Di atas tanah bekas bencana
likuefaksi itu, kini hanya menyisakan cerita-cerita kesedihan yang tak
berkesudahan. Nama Petobo menjadi fenomenal setelah dilumat likuefaksi 28
September 2018 silam. Badan Nasional Penanggulangan Bencana (BNPB), mencatat,
Gempa 7,4 SR memicu likuefaksi di tanah seluas 180 hektare dari 316 hektare total luas Kelurahan Petobo.

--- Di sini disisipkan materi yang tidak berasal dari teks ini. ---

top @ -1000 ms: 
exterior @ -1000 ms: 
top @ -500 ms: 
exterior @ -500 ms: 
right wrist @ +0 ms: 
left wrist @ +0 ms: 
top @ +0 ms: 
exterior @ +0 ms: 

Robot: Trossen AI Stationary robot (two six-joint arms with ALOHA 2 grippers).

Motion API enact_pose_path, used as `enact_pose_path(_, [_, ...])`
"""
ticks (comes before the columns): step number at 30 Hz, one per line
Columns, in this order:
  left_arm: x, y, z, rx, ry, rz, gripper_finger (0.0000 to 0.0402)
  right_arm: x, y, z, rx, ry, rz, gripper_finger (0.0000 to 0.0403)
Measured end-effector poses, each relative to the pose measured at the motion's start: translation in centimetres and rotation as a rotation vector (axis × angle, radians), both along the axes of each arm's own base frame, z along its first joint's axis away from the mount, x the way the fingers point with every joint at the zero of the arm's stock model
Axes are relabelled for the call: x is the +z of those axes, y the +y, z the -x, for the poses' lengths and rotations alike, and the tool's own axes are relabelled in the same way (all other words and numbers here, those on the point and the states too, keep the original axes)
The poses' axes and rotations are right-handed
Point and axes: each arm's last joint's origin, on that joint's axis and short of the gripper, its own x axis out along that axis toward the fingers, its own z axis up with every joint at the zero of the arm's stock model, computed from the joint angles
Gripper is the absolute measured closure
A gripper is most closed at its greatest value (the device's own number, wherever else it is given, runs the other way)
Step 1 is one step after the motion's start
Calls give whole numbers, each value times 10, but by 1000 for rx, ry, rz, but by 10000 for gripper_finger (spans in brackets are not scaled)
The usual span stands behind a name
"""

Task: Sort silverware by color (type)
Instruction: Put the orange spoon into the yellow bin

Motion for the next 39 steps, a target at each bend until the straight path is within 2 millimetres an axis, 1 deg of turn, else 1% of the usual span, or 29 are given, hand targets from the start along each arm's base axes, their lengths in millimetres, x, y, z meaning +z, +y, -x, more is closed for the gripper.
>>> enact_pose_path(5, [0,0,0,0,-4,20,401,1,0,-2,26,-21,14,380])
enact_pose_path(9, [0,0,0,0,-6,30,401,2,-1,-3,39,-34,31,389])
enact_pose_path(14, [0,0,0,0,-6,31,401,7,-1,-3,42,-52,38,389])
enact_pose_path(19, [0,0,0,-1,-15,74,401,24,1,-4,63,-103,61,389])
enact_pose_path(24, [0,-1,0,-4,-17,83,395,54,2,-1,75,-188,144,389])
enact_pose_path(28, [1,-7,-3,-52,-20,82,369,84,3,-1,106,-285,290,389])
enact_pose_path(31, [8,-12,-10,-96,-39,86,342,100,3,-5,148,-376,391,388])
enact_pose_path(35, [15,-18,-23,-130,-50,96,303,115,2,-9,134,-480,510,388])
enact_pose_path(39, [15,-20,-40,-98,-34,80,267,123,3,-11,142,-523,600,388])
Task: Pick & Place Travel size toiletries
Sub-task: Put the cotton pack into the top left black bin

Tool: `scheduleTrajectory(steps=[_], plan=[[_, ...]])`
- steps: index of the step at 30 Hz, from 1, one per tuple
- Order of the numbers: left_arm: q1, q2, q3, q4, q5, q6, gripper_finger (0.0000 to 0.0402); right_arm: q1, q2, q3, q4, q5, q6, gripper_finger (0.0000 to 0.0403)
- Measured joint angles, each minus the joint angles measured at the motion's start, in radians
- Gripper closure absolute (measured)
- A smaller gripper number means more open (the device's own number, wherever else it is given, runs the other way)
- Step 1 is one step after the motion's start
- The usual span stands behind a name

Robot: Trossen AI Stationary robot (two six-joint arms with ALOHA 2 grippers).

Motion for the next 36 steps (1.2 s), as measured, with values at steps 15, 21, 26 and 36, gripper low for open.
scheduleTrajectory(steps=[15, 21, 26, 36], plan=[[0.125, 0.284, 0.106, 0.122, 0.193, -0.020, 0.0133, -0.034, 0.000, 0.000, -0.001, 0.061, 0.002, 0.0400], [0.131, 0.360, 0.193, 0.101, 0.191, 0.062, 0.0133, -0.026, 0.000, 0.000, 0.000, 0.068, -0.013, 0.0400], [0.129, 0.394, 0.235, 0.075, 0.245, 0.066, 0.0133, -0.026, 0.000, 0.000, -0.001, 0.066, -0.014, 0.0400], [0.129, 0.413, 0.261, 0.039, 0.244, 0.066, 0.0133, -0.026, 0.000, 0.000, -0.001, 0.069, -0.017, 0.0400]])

Dalam Dokumen Rencana Tata Ruang
Kota (RUTRK) Kotamadya Palu 1995, tertulis, bahwa dalam periode itu penggunaan
lahan untuk pemukiman dan pembangunan fasilitas umum di Kelurahan Petobo, hanya
seluas 40,306 hektare. Sedangkan sisanya masih berupa semak, sawah, kebun
kelapa dan jaringan irigasi.
Namun, berikutnya, Petobo makin
padat dengan hunian Semantara (Huntara). Kompleks-kompleks perumahan banyak
dibangun di atas bekas Sungai Ngia. Di bekas sungai itulah, lumpur likuefaksi
28 September 2018, melumat ratusan rumah dan bangunan lain setelah gempa
mengguncang. Tepat di batas timur, ada sekitar 15 rumah di Kinta, bekas kampung
pertama di Petobo yang selamat dari kepungan likuefaksi.